The costs of lockdown can no longer be justified
In an otherwise depressing week, two pieces of very good news emerged from India.
In Mumbai, blood tests conducted by the city authorities on 6,936 randomly selected people found that some 40 per cent had coronavirus antibodies. Just 6,000 deaths have been reported so far in a city of 20 million.
A similar exercise in Delhi (population 29 million) found that around a quarter had had the virus. Only 3,300 deaths have been attributed to Covid-19.
Indian experts are clear about what these figures mean. Asymptomatic infections are a high proportion of the total. Further, the virus death rate is “very low”, to quote the Mumbai study.

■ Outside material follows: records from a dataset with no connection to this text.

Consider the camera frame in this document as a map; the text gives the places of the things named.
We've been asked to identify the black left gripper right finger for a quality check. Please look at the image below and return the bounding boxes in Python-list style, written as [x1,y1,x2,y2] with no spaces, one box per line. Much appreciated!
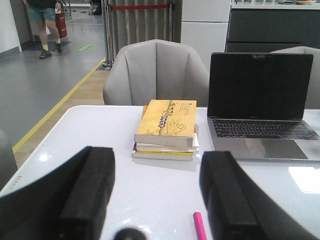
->
[199,151,317,240]

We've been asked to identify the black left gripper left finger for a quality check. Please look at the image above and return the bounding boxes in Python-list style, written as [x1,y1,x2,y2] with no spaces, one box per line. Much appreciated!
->
[0,146,115,240]

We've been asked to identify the pink highlighter pen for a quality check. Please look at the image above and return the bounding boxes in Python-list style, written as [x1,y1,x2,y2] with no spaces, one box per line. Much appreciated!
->
[192,211,207,240]

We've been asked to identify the bottom book of stack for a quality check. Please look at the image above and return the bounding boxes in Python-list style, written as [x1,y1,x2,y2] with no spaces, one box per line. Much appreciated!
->
[131,148,198,161]

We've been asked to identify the book of stack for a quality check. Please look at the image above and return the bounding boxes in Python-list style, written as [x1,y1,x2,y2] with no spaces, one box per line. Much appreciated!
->
[133,132,199,153]
[131,148,198,161]

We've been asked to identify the middle book of stack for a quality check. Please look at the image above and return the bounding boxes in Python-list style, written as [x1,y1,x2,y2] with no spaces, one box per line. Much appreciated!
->
[133,132,199,153]

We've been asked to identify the grey laptop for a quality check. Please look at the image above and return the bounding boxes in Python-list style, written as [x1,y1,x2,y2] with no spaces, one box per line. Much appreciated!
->
[207,52,320,161]

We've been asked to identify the yellow top book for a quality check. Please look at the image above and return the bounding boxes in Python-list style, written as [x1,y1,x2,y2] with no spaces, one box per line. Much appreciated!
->
[134,99,197,148]

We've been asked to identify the right grey chair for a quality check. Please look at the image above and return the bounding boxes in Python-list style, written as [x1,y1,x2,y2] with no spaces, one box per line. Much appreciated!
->
[272,46,320,110]

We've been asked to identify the grey chair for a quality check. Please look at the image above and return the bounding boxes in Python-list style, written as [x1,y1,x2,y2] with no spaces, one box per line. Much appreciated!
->
[272,46,320,110]
[102,39,209,107]

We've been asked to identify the left grey chair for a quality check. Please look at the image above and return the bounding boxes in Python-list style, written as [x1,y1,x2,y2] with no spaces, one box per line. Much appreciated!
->
[102,39,209,107]

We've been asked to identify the red bag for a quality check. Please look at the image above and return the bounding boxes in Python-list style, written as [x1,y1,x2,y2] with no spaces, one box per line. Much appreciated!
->
[55,12,68,38]

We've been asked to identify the dark counter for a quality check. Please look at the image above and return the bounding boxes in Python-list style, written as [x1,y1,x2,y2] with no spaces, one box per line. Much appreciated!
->
[225,0,320,52]

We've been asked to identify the white cabinet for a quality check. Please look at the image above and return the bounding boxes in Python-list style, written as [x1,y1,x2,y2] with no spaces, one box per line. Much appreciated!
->
[180,0,232,70]

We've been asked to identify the person in green shorts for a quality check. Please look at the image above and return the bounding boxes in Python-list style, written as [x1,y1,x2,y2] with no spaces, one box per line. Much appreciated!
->
[23,0,63,59]

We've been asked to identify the stanchion with red belt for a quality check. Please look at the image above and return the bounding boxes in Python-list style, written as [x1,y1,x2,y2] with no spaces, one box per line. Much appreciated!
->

These studies fit in with a mounting body of evidence that the virus is nowhere near as deadly as first thought. Even the cautious Centers for Disease Control and Prevention (CDC) in America has revised its estimate of the mortality rate down to 0.26 per cent — comparable to a bad influenza year.
Casting our minds back to the middle of March, the picture seemed completely different. Data from Wuhan suggested that the death rate was between three and four per cent. Our television screens were full of images of the health system in northern Italy being overwhelmed.
Given this particular set of information, it was perfectly understandable for the government to impose a lockdown. Behaviour was already changing rapidly in a spontaneous fashion as people voluntarily limited their social contact, but it would still have been very difficult at the time for the government not to take the action it did.
It is a totally different story now.
One of the most balanced set of commentaries throughout the whole crisis has been provided by Professor Carl Heneghan and his team at the Oxford University Centre for Evidence Based Medicine.
It was Heneghan, for example, who recently exposed the fact that Public Health England (PHE) did not let anyone recover from Covid-19 — at least not on paper. If you had recovered from the disease and were subsequently killed in a car crash, say, according to PHE data you died from the virus.
The Centre’s work shows that since the week of 14 June, total deaths in England and Wales have been running below their five-year average — despite an apparent upsurge in Covid cases.
Heneghan’s latest research even casts serious doubt on whether the true number of new cases has in fact risen.
On a technical point, the reported number of new cases follows a fairly shallow upward linear trend — not the exponential rise which would characterise a genuine second wave.
His key point, however, is that the number of tests has increased. Once this is taken into account, the rise in cases disappears completely. On the basis of personal knowledge, I can confirm that this seems to have happened in Rochdale in Greater Manchester. The Council installed walk-in test facilities in the town centre. Shortly afterwards, the number of reported new cases rose.
Covid-19 can be highly unpleasant and it retains the capacity to kill, so it is sensible to take precautions to avoid getting it. But the massive costs of lockdown — both economic and social — can no longer be justified.